:: The problem ::
The line that contains "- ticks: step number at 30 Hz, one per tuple" marks the end: retype the data below exactly from its first line through that line.

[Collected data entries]

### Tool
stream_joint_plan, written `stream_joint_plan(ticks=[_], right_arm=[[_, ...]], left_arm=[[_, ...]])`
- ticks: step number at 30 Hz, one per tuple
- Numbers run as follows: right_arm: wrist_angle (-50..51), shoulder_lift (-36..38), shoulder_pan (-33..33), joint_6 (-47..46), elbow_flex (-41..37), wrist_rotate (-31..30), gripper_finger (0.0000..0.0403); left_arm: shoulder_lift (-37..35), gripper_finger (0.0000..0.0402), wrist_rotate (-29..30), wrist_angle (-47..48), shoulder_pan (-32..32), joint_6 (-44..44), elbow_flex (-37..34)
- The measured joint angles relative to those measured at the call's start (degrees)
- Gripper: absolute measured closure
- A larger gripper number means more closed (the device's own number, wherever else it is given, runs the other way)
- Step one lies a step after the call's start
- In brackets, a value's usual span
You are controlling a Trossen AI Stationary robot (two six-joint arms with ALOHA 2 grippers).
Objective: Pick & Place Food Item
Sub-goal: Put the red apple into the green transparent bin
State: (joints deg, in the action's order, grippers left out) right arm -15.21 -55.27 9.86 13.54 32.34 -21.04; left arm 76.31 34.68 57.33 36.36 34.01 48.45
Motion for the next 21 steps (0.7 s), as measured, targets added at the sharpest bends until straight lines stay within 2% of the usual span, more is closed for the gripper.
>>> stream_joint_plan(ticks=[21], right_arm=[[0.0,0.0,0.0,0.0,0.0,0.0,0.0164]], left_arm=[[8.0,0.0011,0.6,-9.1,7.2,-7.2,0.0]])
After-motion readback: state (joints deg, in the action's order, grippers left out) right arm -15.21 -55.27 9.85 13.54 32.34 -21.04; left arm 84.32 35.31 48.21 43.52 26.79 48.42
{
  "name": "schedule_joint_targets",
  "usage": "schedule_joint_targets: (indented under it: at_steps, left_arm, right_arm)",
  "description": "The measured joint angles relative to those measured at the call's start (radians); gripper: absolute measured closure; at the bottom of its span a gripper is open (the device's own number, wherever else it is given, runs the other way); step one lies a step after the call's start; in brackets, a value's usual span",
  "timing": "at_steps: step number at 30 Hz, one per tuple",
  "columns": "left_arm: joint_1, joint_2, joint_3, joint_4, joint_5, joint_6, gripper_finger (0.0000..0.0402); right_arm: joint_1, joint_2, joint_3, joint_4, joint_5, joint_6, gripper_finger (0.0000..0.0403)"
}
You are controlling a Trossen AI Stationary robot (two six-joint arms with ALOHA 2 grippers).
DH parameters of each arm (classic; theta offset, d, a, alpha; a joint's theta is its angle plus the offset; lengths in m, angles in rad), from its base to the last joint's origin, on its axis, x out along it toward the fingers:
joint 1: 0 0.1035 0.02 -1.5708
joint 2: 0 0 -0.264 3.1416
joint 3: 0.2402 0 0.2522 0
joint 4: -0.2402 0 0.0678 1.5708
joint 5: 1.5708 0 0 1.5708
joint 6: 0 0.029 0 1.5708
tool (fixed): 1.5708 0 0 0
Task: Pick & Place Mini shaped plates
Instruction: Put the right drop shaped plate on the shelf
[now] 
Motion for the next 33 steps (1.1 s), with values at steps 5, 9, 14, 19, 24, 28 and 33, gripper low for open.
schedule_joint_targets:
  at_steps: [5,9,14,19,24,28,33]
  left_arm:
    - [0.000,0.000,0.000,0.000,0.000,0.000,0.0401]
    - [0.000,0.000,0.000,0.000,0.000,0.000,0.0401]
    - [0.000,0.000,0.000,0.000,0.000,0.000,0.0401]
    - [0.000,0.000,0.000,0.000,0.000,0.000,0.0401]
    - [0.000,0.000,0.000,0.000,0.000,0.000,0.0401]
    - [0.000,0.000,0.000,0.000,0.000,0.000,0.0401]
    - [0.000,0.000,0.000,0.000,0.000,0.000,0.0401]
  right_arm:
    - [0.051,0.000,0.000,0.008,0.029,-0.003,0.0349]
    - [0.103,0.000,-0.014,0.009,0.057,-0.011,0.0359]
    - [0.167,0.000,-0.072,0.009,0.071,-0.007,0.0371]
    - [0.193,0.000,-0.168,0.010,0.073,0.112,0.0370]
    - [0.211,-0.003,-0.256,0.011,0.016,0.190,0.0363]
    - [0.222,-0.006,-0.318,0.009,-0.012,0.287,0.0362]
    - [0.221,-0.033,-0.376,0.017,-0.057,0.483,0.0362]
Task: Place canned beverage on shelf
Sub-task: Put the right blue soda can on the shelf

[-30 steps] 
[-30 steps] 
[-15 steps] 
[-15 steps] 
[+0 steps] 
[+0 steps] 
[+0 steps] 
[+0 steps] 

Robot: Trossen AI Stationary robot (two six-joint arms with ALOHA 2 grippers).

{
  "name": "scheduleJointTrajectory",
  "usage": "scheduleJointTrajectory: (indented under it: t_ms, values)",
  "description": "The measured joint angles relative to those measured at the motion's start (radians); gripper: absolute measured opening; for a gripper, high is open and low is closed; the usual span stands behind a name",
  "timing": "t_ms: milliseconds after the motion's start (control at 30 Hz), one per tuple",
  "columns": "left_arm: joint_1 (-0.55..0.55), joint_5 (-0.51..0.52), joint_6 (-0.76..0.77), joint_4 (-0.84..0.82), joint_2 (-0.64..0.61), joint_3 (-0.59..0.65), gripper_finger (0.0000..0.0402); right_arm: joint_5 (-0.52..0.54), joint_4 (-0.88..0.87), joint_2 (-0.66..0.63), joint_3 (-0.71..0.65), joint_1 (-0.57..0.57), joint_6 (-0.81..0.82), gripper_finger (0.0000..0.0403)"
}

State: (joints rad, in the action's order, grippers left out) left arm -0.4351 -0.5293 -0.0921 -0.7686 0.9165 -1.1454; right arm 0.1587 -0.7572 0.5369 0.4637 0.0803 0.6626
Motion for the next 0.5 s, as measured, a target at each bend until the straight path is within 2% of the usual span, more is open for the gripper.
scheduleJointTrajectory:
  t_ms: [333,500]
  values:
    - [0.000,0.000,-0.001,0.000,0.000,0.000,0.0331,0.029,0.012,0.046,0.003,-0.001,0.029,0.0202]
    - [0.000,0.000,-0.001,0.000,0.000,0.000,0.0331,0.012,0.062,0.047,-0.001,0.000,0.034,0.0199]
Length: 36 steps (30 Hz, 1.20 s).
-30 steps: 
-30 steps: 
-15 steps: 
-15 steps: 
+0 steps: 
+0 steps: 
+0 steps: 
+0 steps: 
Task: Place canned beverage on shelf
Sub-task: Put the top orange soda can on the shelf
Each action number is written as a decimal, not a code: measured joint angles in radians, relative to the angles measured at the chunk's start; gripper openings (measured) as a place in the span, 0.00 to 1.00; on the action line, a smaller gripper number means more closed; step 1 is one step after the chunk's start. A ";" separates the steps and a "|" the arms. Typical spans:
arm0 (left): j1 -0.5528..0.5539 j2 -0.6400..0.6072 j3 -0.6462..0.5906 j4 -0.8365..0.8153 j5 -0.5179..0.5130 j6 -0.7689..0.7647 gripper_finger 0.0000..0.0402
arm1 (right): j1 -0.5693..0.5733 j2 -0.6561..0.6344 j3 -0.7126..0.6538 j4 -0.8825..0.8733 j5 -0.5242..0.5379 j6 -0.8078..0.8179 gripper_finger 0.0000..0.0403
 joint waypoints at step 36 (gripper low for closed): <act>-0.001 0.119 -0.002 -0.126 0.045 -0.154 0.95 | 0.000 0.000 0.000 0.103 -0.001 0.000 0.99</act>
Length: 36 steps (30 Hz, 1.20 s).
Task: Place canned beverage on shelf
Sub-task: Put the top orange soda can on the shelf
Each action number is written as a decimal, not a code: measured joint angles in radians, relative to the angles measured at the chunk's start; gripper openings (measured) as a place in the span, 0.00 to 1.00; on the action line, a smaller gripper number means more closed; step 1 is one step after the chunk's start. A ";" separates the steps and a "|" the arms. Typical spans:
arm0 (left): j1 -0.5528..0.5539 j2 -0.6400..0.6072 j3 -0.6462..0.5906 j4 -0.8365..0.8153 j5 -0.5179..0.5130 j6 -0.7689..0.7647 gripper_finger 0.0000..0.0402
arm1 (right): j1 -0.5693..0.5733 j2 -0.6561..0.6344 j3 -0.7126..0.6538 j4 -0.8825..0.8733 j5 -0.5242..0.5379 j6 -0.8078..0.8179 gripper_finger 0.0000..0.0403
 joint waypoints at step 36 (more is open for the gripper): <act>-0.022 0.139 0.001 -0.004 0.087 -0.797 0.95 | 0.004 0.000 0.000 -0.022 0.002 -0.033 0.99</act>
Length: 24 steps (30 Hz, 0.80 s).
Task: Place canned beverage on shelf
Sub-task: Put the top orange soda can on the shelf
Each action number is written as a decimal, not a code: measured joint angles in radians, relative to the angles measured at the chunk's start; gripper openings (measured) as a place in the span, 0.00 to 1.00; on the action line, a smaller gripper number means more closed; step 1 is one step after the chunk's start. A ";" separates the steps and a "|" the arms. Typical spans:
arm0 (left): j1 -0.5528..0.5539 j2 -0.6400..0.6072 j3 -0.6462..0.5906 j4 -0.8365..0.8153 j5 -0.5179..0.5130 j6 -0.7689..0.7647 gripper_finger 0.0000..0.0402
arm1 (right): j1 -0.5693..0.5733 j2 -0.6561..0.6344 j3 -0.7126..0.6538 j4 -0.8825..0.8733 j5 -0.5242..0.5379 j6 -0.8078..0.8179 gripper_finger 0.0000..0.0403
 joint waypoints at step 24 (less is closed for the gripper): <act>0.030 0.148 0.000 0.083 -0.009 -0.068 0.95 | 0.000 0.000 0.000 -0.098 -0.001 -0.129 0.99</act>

:: Reply to the task ::
### Tool
stream_joint_plan, written `stream_joint_plan(ticks=[_], right_arm=[[_, ...]], left_arm=[[_, ...]])`
- ticks: step number at 30 Hz, one per tuple

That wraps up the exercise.